The FEG will replace the current General Employee Entitlements and Redundancy Scheme (GEERS). Under GEERS, a worker is entitled to a maximum of 16 weeks of redundancy pay.
Gillard said it is estimated that under the FEG around 97% of eligible workers will receive all the redundancy payments they are owed.
She said the FEG will cost an additional $60.8 million over four years, fully offset over the forward estimates.
Super changes
The Prime Minister said employees will receive information on their payslips about the amount of superannuation actually paid into their accounts and notification from their superannuation fund if regular superannuation payments cease.
The enforcement powers of the Australian Taxation Office and the Fair Work Ombudsman will also be enhanced, giving them stronger powers to ensure businesses pay their employees’ Superannuation Guarantee entitlements.
Corporate and tax law
Gillard also announced corporate and taxation law will be ‘strengthened to better protect workers’ entitlements’. 

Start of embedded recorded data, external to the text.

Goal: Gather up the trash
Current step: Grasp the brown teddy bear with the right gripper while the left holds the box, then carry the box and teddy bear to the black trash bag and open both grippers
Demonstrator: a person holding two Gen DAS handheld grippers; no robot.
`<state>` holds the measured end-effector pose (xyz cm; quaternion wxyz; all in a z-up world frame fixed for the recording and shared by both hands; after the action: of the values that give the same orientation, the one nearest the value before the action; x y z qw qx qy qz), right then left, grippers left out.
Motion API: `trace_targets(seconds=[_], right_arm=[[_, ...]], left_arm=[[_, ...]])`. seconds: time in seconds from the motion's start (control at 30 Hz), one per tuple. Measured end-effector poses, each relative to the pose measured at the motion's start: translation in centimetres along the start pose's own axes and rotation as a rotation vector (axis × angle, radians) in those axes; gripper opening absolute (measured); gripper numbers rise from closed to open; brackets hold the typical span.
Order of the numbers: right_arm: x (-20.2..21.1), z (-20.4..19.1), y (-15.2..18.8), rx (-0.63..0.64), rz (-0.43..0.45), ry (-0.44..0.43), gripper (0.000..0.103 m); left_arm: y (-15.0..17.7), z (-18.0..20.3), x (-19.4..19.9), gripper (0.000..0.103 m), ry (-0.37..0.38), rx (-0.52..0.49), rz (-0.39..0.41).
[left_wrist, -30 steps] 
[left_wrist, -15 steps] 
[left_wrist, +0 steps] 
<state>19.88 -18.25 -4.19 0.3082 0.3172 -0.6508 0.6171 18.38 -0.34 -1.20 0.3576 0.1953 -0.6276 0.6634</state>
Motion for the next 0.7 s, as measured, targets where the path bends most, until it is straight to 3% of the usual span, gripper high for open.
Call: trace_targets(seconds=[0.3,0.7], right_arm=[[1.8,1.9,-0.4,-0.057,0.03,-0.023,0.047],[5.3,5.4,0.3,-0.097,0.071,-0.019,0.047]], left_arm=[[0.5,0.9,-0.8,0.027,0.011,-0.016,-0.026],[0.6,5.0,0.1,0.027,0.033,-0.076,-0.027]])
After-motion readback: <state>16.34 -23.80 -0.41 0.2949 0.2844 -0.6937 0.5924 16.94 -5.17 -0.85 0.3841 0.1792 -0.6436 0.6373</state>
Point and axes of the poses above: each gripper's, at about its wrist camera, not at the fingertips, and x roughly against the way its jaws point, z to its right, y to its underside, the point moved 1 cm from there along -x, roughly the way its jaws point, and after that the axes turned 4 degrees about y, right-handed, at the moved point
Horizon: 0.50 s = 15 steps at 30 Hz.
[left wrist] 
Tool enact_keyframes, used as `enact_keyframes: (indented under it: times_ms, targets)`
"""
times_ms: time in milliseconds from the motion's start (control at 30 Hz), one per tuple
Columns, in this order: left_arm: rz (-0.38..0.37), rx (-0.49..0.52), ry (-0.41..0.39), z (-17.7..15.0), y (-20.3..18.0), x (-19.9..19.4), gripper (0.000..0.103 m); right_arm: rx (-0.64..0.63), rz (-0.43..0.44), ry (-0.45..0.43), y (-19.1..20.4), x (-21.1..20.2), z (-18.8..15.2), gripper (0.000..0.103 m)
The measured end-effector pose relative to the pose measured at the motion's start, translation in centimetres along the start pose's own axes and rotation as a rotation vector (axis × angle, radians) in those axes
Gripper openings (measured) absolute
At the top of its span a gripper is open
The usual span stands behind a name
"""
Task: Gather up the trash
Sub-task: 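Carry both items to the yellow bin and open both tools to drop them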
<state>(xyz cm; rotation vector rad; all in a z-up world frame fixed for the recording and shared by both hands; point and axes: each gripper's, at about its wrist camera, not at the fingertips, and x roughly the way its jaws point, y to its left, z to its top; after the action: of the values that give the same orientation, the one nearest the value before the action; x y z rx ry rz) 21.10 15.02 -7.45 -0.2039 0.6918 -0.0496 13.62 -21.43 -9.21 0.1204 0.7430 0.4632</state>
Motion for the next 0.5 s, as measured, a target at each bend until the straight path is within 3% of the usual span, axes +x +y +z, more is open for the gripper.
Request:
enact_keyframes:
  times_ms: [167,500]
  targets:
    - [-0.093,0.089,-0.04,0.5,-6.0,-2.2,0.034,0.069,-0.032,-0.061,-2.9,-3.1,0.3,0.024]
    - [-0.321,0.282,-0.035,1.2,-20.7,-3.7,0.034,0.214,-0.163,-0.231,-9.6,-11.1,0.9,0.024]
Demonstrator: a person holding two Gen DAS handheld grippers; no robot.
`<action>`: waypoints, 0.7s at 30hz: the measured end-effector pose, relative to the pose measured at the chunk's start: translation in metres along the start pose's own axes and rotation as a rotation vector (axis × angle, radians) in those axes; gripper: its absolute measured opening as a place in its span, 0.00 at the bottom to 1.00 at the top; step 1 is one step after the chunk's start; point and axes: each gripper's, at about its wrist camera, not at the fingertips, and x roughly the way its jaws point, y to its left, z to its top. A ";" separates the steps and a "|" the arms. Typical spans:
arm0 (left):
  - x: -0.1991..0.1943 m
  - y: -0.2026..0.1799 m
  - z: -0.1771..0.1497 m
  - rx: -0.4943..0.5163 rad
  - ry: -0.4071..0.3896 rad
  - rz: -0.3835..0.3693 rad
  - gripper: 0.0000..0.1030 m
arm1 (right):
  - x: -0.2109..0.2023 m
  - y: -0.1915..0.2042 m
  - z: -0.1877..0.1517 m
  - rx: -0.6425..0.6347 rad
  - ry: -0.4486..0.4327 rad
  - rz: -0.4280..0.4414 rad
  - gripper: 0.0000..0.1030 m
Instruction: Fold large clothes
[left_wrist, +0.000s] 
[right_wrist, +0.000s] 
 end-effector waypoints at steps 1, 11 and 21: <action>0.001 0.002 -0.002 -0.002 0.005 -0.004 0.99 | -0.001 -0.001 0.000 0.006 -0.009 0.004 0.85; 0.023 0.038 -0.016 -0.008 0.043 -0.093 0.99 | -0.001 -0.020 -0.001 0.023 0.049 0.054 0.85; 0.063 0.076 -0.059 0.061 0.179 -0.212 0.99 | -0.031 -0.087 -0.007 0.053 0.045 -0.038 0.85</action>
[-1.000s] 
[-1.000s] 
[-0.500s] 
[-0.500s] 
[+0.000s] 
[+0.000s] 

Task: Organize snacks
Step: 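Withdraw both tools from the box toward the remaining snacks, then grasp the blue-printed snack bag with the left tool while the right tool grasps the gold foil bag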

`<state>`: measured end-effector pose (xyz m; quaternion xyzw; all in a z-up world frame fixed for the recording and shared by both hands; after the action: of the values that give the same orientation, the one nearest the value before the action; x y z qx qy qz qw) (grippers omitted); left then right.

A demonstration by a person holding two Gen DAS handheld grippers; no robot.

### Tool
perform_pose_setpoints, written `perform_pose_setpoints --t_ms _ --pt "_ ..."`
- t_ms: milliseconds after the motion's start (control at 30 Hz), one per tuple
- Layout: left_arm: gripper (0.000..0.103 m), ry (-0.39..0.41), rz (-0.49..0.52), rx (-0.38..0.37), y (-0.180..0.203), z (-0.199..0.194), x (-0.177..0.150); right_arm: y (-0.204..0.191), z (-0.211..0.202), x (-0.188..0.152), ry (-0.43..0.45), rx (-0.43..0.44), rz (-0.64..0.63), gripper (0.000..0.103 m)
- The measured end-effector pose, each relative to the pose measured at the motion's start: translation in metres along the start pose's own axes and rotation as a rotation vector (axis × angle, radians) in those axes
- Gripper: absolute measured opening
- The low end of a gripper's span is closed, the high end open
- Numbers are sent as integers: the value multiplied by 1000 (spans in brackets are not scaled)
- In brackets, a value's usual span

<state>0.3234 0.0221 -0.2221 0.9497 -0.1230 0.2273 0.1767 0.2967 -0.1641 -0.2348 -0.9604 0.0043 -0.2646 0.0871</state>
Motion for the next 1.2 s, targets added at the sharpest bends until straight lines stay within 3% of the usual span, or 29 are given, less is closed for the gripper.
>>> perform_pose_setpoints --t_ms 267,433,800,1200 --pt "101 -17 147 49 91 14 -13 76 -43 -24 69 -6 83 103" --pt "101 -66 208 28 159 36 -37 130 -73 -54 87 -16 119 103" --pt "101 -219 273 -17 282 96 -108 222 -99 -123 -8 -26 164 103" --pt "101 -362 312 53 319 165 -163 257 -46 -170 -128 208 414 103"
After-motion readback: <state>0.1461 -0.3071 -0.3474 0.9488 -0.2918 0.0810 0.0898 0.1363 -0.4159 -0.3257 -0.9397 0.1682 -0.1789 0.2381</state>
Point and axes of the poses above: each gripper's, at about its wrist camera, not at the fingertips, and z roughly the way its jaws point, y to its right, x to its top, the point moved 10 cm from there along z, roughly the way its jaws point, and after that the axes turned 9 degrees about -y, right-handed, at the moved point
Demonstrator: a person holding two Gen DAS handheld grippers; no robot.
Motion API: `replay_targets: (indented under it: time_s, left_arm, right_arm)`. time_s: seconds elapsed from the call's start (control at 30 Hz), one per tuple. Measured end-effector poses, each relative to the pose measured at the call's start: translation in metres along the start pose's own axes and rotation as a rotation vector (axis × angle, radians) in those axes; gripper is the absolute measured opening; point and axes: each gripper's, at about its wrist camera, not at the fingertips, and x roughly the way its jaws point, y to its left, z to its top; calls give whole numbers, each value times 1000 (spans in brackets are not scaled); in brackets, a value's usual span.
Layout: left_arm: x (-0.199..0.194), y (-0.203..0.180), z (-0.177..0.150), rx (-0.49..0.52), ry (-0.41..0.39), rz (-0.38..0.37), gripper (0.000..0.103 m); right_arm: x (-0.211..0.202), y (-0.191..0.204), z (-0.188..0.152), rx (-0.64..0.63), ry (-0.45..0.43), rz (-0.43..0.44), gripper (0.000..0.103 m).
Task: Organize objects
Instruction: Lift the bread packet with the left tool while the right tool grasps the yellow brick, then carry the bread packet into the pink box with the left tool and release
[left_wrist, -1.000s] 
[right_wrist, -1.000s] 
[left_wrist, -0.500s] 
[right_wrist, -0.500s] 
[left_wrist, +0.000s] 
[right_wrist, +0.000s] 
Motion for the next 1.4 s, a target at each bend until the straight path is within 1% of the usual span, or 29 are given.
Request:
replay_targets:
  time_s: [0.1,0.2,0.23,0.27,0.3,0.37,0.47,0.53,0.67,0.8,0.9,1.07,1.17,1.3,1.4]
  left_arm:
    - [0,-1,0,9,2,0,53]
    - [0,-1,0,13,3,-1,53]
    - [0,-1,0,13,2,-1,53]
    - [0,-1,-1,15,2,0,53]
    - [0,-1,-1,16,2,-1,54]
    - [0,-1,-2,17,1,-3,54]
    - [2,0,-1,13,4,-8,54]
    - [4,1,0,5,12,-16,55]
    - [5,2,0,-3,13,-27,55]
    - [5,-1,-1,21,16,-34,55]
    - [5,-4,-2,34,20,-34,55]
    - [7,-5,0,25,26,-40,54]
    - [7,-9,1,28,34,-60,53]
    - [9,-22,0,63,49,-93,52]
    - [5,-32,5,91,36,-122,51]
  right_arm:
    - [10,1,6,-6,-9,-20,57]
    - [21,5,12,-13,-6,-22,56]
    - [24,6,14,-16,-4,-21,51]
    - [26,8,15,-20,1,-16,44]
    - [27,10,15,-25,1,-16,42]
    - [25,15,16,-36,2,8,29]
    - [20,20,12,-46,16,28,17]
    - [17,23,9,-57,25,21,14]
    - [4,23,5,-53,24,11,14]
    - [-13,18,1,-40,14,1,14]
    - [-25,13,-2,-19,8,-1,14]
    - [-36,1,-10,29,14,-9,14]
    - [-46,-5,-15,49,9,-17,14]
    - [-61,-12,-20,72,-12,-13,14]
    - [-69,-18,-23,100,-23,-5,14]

Under the plan, the Australian Securities and Investments Commission (ASIC) will be given stronger powers to place companies into liquidation when they have been abandoned by their directors.
‘This will ensure employees get swifter access to their unpaid entitlements through the Fair Entitlements Guarantee,’ Gillard said.
The ranking of employee creditors working for unincorporated companies will be improved to bring their ranking into line with the priority given to employee creditors of incorporated companies.
A process of public consultation will consider stronger measures to prevent ‘phoenix’ company behaviour, where a business closes down one day and opens up the next day with a different name just to avoid paying its obligations.
Directors will be made personally liable for the debts of companies that have deceptively similar names to failed businesses previously run by the same directors.
Gillard said this will draw on existing laws in New Zealand and the United Kingdom.
Unions give thumbs up
The ACTU has given its approval of Labor’s entitlements package.
ACTU president Ged Kearney said the government package had ‘widened the gap’ between the two major parties on who was best able to secure jobs and incomes for working Australians.
‘There is nothing worse than for a worker to first lose their job, and then discover that their employer has not made provision for their entitlements to redundancy, superannuation, and leave,’ Kearney said.
She said the GEERS scheme was never more than a ‘stop-gap response’ with ‘major flaws’.